TASK DESCRIPTION: Please set down only the lines between the line containing "target: metal extrusion rail" and the end of the records, inclusive, exactly as they stand.

DATA EXCERPTS:
......
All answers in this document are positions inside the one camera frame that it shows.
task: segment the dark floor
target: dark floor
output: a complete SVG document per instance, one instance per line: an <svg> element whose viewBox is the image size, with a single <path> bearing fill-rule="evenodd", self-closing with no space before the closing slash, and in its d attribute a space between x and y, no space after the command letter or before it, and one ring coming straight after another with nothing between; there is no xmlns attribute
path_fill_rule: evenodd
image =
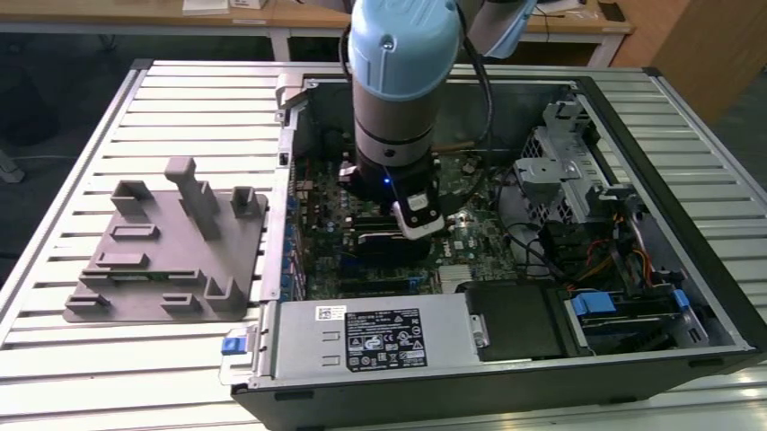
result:
<svg viewBox="0 0 767 431"><path fill-rule="evenodd" d="M62 125L57 136L38 145L11 145L0 138L11 157L79 155L135 58L273 59L265 38L123 36L115 42L117 48L106 50L98 36L0 34L0 98L4 70L23 66ZM337 60L334 40L295 39L291 47L299 61ZM767 75L762 75L714 128L762 186L767 185L767 171L761 169L767 161L766 110ZM10 258L24 250L73 163L62 158L18 160L26 180L0 181L0 285L14 268Z"/></svg>

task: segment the power supply label
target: power supply label
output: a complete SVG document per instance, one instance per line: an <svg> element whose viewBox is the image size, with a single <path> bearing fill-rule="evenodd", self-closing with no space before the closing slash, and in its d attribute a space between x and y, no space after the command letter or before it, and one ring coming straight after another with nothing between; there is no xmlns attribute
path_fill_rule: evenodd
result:
<svg viewBox="0 0 767 431"><path fill-rule="evenodd" d="M362 371L427 366L427 347L418 308L349 312L347 368Z"/></svg>

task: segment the motherboard
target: motherboard
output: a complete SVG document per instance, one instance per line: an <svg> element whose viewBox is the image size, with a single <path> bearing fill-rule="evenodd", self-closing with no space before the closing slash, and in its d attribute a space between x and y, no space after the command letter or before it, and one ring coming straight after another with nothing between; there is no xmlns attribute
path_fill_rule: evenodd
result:
<svg viewBox="0 0 767 431"><path fill-rule="evenodd" d="M442 193L470 190L478 160L446 154L439 165ZM337 163L302 161L297 177L307 299L453 293L466 281L517 277L493 180L447 217L446 229L413 242L389 208L358 200L338 185Z"/></svg>

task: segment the circuit board
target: circuit board
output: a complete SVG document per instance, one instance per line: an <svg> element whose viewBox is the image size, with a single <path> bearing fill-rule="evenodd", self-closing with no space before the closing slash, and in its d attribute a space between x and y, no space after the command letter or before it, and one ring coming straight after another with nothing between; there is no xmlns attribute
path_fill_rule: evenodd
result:
<svg viewBox="0 0 767 431"><path fill-rule="evenodd" d="M467 157L446 155L441 157L441 163L441 192L470 190L478 176ZM462 211L449 217L446 230L429 239L431 248L426 259L403 266L383 267L361 264L354 254L346 252L345 222L349 217L387 216L386 209L358 200L342 189L337 183L335 163L314 162L302 168L305 173L299 175L303 180L298 181L297 196L302 206L299 225L307 299L355 297L341 289L349 281L366 284L406 280L407 292L401 295L439 294L446 290L441 268L467 269L466 279L461 281L517 278L514 256L490 204L493 184L483 185ZM350 267L354 268L351 275L342 270Z"/></svg>

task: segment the metal extrusion rail
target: metal extrusion rail
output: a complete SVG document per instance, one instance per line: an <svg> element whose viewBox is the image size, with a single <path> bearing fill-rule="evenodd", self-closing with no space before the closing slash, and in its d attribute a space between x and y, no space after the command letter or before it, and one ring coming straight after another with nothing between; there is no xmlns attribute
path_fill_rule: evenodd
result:
<svg viewBox="0 0 767 431"><path fill-rule="evenodd" d="M269 195L281 136L278 76L294 71L338 74L337 66L318 64L171 61L131 71L0 291L0 430L265 429L219 383L222 337L257 322L257 307L245 322L205 324L74 324L62 312L111 217L119 179L167 189L167 156L193 155L199 178L215 189L249 185ZM494 67L490 73L594 77L766 312L767 195L665 79L637 69ZM458 67L455 74L471 69ZM615 156L607 159L618 166ZM262 250L273 246L267 235ZM253 298L259 290L255 281ZM366 429L763 429L765 400L767 369L757 366L631 404Z"/></svg>
......
RESULT OF THIS EXERCISE:
target: metal extrusion rail
output: a complete SVG document per instance, one instance per line: an <svg> element whose viewBox is the image size, with a single <path> bearing fill-rule="evenodd", self-closing with no space before the closing slash, and in its d attribute a space between x and y, no space after the command letter or before it, and one ring coming straight after another with nothing between; there is no xmlns attribute
path_fill_rule: evenodd
result:
<svg viewBox="0 0 767 431"><path fill-rule="evenodd" d="M269 195L281 136L278 76L294 71L338 74L337 66L318 64L171 61L131 71L0 291L0 430L265 429L219 383L222 337L257 322L257 307L245 322L205 324L74 324L62 312L111 217L119 179L167 189L167 156L193 155L199 178L215 189L249 185ZM494 67L490 73L594 77L766 312L767 195L665 79L637 69ZM458 67L455 74L471 69ZM615 156L607 159L618 166ZM262 250L273 246L267 235ZM253 298L259 290L255 281ZM366 429L763 429L765 400L767 369L757 366L631 404Z"/></svg>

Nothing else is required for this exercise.